慌てて取説を引っ張り出す。山膳のオーブン機能付き電子レンジは最高温度が200℃までだった。
200℃って、いくらなんでも温度が低すぎやろ。
まさかオーブンの最高温度が200℃までとは思わず適当に買った数年前の自分を叱る。よくみなさいよ!温度を!

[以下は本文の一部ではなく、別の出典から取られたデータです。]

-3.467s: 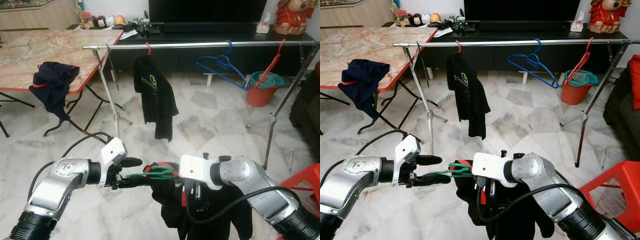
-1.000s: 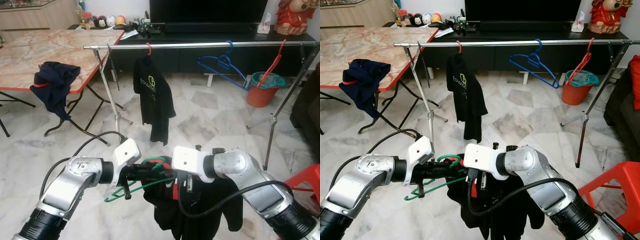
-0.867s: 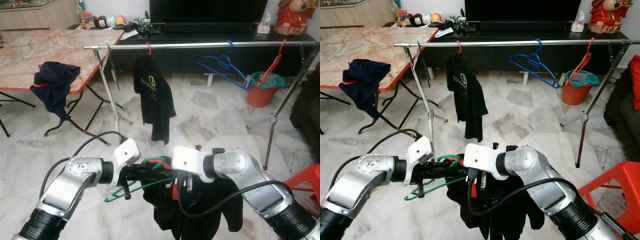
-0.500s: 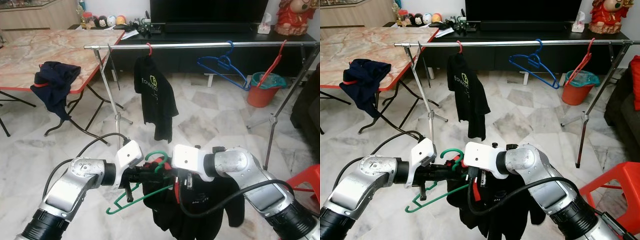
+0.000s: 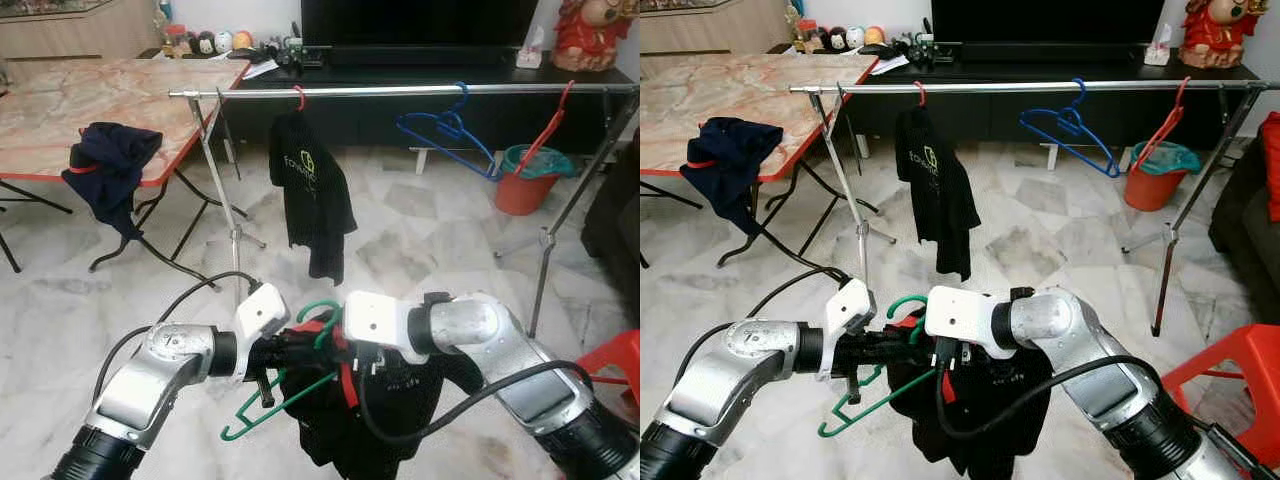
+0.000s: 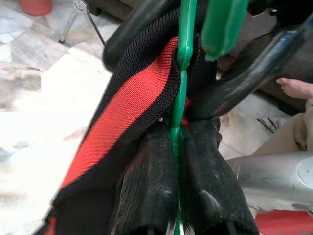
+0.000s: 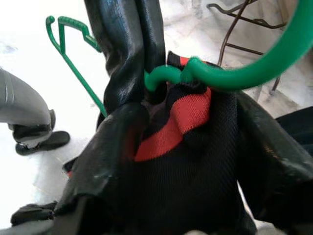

何度もいうが、ここまできた生地を放置したところでどうにもならない。
わたしがとるべき道はひとつだけだ。太平洋戦争の日本軍よろしく、勢いだけで無理のある作戦を突き進む。二次発酵完了後の生地に強力粉をふるい、クープナイフでクープをいれ、温めたストウブ鍋に移し、いってらっしゃい!

みごとに失敗

やはり失敗作となってしまった。
230℃で一気に加熱するところを200℃で焼いたのでは、パン生地がふわっと膨らまないに決まっている。
見た目はそれほど失敗していないように見えるけれど、切ってみたら気泡が全然入ってない。一部、食パンみたいな断面に爆笑してしまいぎっくり腰に響く。

カンパーニュ
惨敗カンパーニュ

成形失敗しているし、焦げているし、開いたクープの割れ目ももはや苦悶の表情にみえてくる。実は、デロンギのオーブントースター(240℃までになる)に、蓋をとってから後の工程は任せたのだ。が、庫内が狭くて、電熱線に近いところが焦げちゃった。
最初200℃、仕上げは230℃って肉焼いているんじゃないんだからさ…って言いたいよね。ごめん…とパンに謝る。

もっちりどっしり外側はバリッと硬くて顎が疲れました。咬筋を鍛えたい人はぜひ。


食べられないほどひどい出来ではなかったのが救いだ。うちでストウブ鍋でのハードブレッドは焼けないと判っただけでよしとする。
次は200℃〜180℃で焼くソフト系のパンに挑戦しよう。